After that comes bargaining—with your kid. If you get ten stickers you can go to the movies. If you get fifteen, you can have a sleepover. She tries for a few days—she’s determined. But she never makes it. It’s not potty training or a chore chart—she doesn’t have control all the time. She can’t help herself from becoming anxious about a school project or getting nervous about a basketball game.
And this is what sends you spiraling into the next stage—depression. It breaks your heart that you can’t do this on your own. You can’t make your child better as much as you want too. You are going to have to make some pretty difficult choices. It breaks your heart that you may have no other choice but to medicate your child, maybe put your child in an inpatient mental health facility, or home-school her. You’re devastated to think your child may never know a “normal” life. You have failed in your mind.
Finally, you get to a stage that we haven’t gotten to quite yet—acceptance. Being able to say “This is not my fault. This is not her fault. This is something we have to tackle together. And conquer together.” Because if she had any other disease, diabetes, cancer, sickle cell anemia—people would see it that way—YOU would see it that way.
People don’t talk about mental health, especially when kids are involved. They don’t talk about kids being depressed and anxious and fearful because in a lot of people’s minds, it doesn’t happen. What do kids have to worry about? Kids are resilient—kids don’t get traumatized and have it affect their whole lives, right? I can’t talk about this with too many people—they don’t understand, and that’s good for them. I wouldn’t wish this on anyone, but that doesn’t help me feel less alone, less helpless.
I think it would be lovely if everyone would just be honest about how parenting scares them.
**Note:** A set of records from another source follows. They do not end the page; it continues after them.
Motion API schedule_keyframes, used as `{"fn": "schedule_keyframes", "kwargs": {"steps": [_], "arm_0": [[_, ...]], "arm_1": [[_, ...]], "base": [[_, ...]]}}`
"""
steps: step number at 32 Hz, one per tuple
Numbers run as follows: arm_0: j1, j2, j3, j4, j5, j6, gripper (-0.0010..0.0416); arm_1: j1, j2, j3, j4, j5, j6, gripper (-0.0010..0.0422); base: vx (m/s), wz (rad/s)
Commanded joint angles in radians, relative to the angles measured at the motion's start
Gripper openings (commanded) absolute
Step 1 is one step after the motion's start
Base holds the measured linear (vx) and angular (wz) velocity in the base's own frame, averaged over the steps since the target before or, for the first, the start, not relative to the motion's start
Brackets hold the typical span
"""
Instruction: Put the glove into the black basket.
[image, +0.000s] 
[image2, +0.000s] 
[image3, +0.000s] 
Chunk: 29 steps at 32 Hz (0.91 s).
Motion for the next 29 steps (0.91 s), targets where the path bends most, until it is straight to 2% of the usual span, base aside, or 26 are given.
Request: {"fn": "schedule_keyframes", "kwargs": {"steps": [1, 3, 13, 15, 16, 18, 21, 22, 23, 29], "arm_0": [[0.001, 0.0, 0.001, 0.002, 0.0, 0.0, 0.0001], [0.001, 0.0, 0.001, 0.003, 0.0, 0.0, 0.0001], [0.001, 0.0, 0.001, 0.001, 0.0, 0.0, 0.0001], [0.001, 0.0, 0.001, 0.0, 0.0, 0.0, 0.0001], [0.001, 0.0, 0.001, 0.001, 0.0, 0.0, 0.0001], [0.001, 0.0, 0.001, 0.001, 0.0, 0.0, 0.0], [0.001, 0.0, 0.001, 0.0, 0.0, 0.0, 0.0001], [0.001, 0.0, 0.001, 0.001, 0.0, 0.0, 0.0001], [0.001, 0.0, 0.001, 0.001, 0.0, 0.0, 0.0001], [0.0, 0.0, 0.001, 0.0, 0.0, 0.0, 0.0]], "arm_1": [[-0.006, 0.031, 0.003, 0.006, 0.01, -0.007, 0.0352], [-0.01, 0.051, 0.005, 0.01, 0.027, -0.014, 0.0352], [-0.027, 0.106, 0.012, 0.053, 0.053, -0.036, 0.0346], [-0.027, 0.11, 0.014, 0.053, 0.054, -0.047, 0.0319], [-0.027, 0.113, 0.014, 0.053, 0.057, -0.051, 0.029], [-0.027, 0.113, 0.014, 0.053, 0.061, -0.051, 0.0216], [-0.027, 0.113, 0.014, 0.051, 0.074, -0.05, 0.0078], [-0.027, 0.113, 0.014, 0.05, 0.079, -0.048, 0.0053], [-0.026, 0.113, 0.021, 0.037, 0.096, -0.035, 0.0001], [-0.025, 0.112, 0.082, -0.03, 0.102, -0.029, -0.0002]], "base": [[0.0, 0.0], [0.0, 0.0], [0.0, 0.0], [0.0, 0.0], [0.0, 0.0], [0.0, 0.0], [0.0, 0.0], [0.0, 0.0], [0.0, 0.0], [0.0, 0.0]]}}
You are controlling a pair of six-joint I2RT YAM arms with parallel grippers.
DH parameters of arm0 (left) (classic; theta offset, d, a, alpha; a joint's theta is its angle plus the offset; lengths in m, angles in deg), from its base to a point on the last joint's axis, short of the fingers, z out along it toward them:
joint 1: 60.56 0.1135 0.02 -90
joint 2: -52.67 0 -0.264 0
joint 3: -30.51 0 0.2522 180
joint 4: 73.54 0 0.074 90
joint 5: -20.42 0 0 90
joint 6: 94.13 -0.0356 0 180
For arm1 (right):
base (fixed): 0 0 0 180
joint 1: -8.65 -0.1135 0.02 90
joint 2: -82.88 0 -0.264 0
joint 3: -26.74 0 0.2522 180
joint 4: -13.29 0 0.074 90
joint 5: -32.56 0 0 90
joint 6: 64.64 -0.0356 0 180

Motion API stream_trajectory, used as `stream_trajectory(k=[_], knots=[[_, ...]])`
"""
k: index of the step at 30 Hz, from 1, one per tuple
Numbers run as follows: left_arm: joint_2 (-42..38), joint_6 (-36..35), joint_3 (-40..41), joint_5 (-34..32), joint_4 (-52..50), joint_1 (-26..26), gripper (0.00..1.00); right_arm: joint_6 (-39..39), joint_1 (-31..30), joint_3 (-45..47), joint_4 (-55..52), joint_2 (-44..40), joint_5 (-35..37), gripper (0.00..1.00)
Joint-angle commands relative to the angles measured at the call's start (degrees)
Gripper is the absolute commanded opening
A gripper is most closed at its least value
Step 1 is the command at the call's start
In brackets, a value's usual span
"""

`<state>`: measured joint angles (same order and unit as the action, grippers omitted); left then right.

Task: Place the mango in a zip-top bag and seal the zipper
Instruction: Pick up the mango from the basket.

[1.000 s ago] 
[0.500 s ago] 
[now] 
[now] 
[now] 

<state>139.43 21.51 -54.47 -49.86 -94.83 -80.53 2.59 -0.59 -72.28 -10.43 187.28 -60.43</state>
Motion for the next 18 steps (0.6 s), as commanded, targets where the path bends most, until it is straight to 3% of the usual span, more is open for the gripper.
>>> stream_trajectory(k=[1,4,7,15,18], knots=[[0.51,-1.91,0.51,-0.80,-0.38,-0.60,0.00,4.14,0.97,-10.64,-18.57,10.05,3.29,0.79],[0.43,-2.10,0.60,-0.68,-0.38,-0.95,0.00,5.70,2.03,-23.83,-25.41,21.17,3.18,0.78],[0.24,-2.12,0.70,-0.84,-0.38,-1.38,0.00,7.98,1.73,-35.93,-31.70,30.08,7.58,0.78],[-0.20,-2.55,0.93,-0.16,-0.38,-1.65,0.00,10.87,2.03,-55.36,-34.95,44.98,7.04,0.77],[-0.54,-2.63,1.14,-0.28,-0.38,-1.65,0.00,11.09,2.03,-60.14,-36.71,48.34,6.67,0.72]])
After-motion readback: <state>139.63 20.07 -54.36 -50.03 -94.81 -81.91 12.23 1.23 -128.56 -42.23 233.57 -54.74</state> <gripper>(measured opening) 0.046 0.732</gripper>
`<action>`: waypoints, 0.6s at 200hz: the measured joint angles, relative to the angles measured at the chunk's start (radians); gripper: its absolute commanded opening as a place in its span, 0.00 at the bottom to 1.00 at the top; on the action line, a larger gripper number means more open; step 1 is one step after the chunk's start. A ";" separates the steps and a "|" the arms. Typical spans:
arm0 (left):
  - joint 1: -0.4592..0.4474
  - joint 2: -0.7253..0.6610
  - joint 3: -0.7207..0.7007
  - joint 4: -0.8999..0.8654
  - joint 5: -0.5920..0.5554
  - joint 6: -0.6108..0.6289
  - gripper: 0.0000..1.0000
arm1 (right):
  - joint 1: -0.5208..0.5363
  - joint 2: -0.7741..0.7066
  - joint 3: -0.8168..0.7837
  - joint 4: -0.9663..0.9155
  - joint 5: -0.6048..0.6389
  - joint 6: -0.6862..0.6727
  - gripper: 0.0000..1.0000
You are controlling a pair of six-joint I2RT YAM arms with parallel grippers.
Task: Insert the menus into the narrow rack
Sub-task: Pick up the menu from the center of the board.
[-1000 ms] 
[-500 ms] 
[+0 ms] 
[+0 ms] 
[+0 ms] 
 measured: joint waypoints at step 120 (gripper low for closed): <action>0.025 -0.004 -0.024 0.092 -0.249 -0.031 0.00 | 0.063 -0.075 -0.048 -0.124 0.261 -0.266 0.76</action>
I think it would be great if people didn’t get caught up in what other people were posting about their oh-so-perfect lives and worry that they don’t stack up, that they’re failing. Maybe we could go around with stickers on our chests. “Hello, my name is John—I’m afraid my kid is an asshole because he likes to burn bugs.” “Hello, my name is Chris—my child bites stray dogs, I think he may have rabies.” “Hello, my name is Heather—my child’s anxious, how about yours?”